Glioblastoma is the most common and aggressive form of primary brain cancer in adults. With standard therapy — surgery followed by chemoradiation and then adjuvant chemotherapy — the median overall survival is 15 months, with only 3-5% of patients living 5 years or more.
In the current study, researchers altered the common cold (adenovirus) and injected it one time directly into the tumors of 25 patients with recurrent glioblastoma. Overall 72% of patients had some tumor reduction, and the median overall survival was 9.5 months. Most interestingly, 20% of patients survived more than 3 years from treatment, and three achieved a complete response. All three patients who had a complete response had recurrences, two of them gliosarcomas which ultimately proved fatal. Patients lived for at least 4.8 years after treatment, and two patients had progression-free survival of 42.5 and 36.4 months, respectively.
The doctors believe that the common cold virus they engineered to attack recurrent glioblastoma probably has a direct oncolytic effect of the virus followed by elicitation of an immune-mediated anti-glioma response. When the doctors removed the cancer, they found the virus inside and an increase in immune-infiltrating cells which suggests the virus was responsible for the immune response. In the long-term complete responders, he explained, the virus breaks the tumor’s shield against the immune response by killing cells, creating multiple antigen targets for the immune system, and these tumors are then completely destroyed.
The virus was designed specifically to infect cancer cells, replicate inside those cells to kill them, and spread from cell to cell in a destructive wave throughout the tumor, said the study’s senior author and co-inventor of the drug, Juan Fueyo, MD, also of MD Anderson Cancer Center in Houston, Texas.

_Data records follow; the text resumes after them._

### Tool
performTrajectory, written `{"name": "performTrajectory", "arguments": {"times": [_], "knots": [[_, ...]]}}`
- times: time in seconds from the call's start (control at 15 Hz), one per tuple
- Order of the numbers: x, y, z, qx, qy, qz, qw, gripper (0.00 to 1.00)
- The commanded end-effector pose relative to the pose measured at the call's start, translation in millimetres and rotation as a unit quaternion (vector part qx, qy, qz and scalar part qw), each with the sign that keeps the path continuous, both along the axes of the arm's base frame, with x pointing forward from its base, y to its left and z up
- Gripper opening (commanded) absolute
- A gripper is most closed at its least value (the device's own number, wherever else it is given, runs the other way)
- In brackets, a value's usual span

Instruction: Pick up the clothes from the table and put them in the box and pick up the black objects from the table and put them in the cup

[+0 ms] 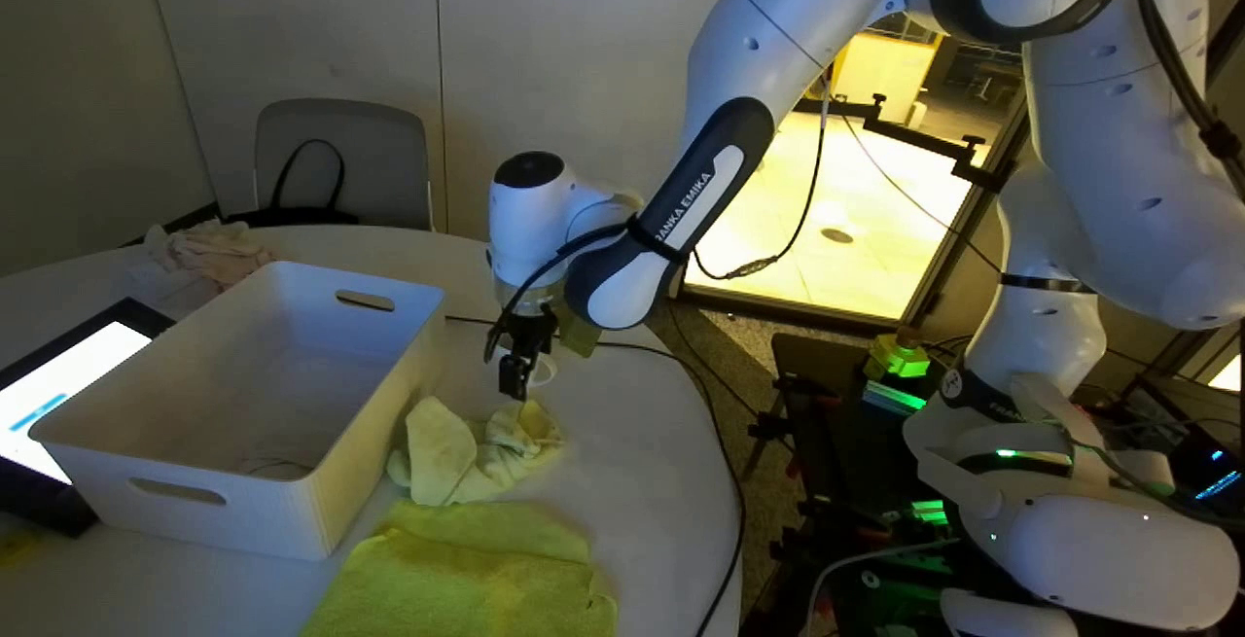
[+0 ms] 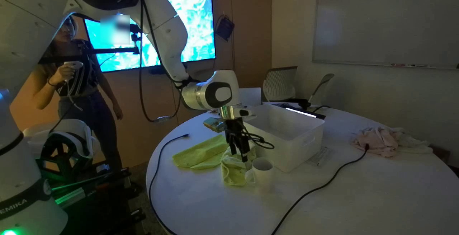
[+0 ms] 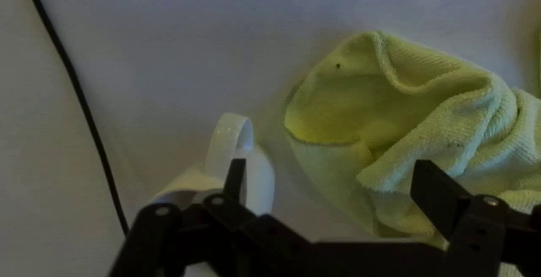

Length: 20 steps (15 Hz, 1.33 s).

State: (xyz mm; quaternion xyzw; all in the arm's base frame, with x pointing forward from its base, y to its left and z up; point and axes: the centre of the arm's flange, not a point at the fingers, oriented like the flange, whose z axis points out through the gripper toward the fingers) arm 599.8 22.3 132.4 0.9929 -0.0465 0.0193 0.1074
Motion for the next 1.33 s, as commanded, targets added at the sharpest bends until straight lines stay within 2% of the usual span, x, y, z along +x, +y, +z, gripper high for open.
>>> {"name": "performTrajectory", "arguments": {"times": [0.0, 0.33, 0.8, 1.13, 1.27], "knots": [[-19, -1, -13, 0.027, -0.010, -0.005, 0.9996, 1.00], [-27, 1, -47, 0.067, -0.018, -0.026, 0.9972, 1.00], [-33, -8, -84, 0.085, -0.035, -0.066, 0.9936, 1.00], [-38, -15, -100, 0.091, -0.026, -0.084, 0.9919, 1.00], [-39, -16, -104, 0.095, -0.021, -0.085, 0.9916, 0.86]]}}
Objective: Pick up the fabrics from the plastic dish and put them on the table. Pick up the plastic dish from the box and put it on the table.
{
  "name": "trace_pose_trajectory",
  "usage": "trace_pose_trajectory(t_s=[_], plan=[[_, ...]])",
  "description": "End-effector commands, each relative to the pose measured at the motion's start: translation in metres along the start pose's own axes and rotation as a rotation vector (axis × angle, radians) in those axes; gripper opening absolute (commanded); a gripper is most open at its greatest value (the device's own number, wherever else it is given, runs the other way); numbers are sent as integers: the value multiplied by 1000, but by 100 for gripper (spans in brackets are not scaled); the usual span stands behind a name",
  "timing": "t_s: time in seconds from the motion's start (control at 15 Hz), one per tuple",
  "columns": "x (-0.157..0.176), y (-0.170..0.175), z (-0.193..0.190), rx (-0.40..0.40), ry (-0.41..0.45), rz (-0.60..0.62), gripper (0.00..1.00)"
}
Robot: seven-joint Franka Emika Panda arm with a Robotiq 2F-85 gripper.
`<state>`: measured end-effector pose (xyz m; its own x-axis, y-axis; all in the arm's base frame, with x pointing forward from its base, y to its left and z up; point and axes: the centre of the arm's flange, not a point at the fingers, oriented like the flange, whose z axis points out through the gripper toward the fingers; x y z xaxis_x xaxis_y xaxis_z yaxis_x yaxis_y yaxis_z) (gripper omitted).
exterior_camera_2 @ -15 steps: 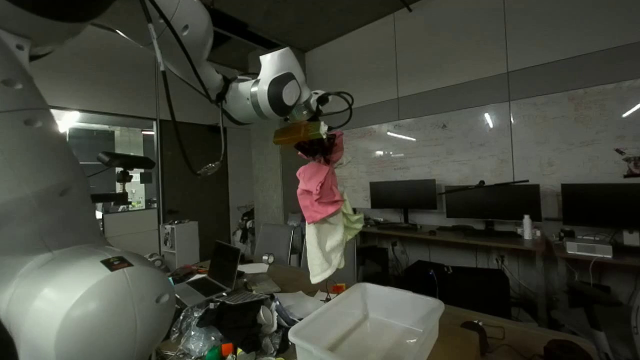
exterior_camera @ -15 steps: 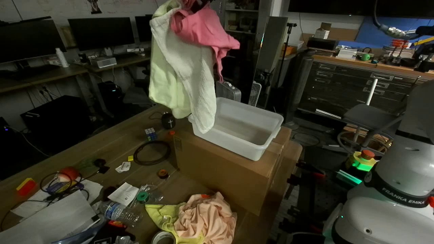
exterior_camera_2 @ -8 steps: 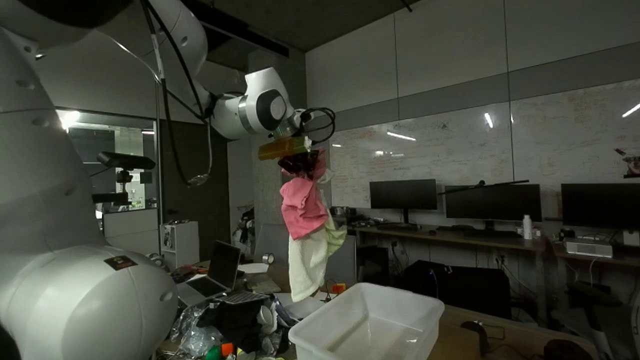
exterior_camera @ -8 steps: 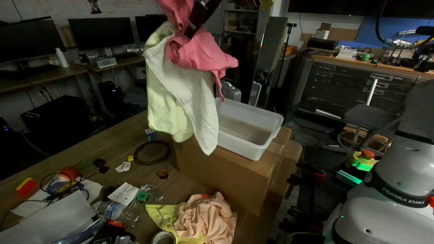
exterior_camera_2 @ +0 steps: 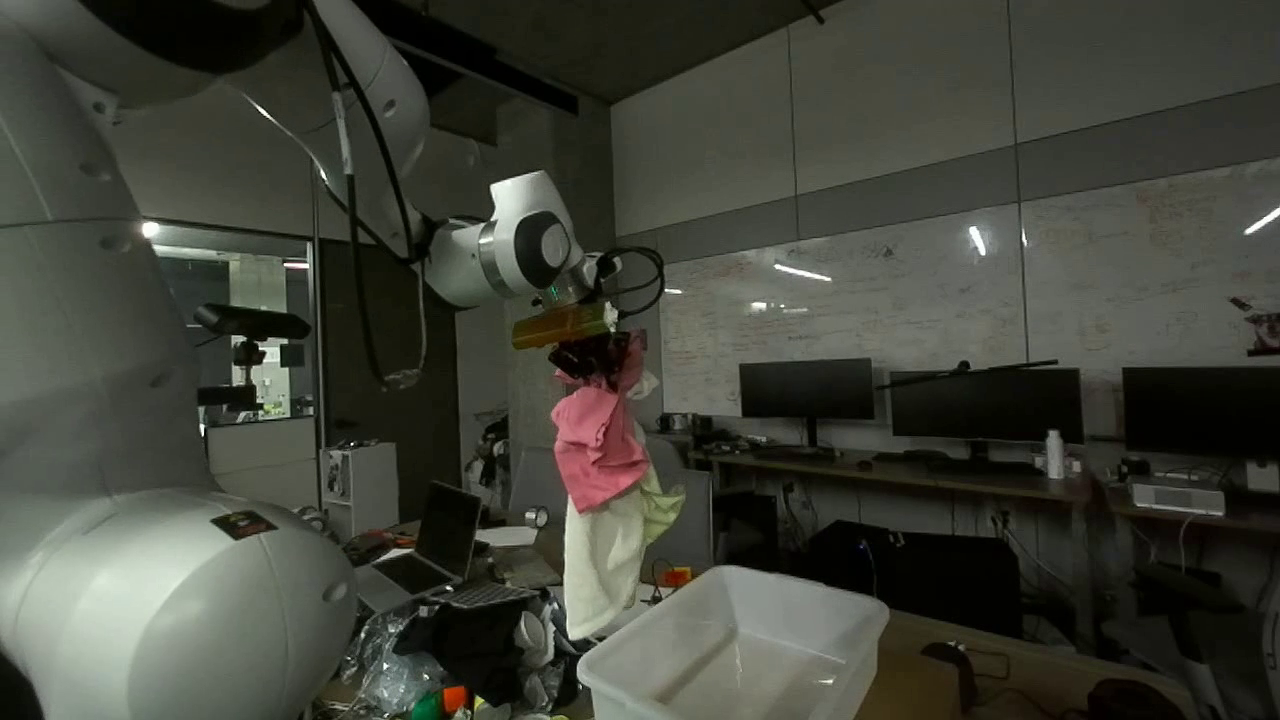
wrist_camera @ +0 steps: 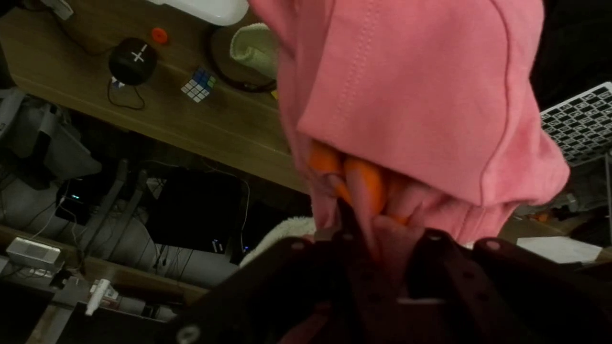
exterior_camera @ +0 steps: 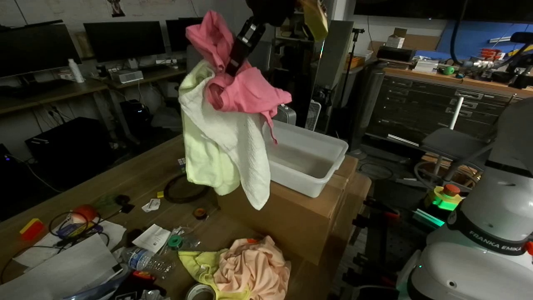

Similar to the results of another recently published trial evaluating a genetically modified polio virus only 20% of patients responded. 2 The MDACC researchers believe that the virus probably did not get into all patients or activate their immune systems. Anti-immune molecules, such as programmed death-1 [PD-1] or programmed death-ligand 1, blocked the immune system. A new multicenter clinical trial at MDACC is combining the virus with the PD-1 inhibitor Keytruda (pembrolizumab) with 20 patients enrolled so far, and a goal of enrolling a total of 40 by the end of 2018.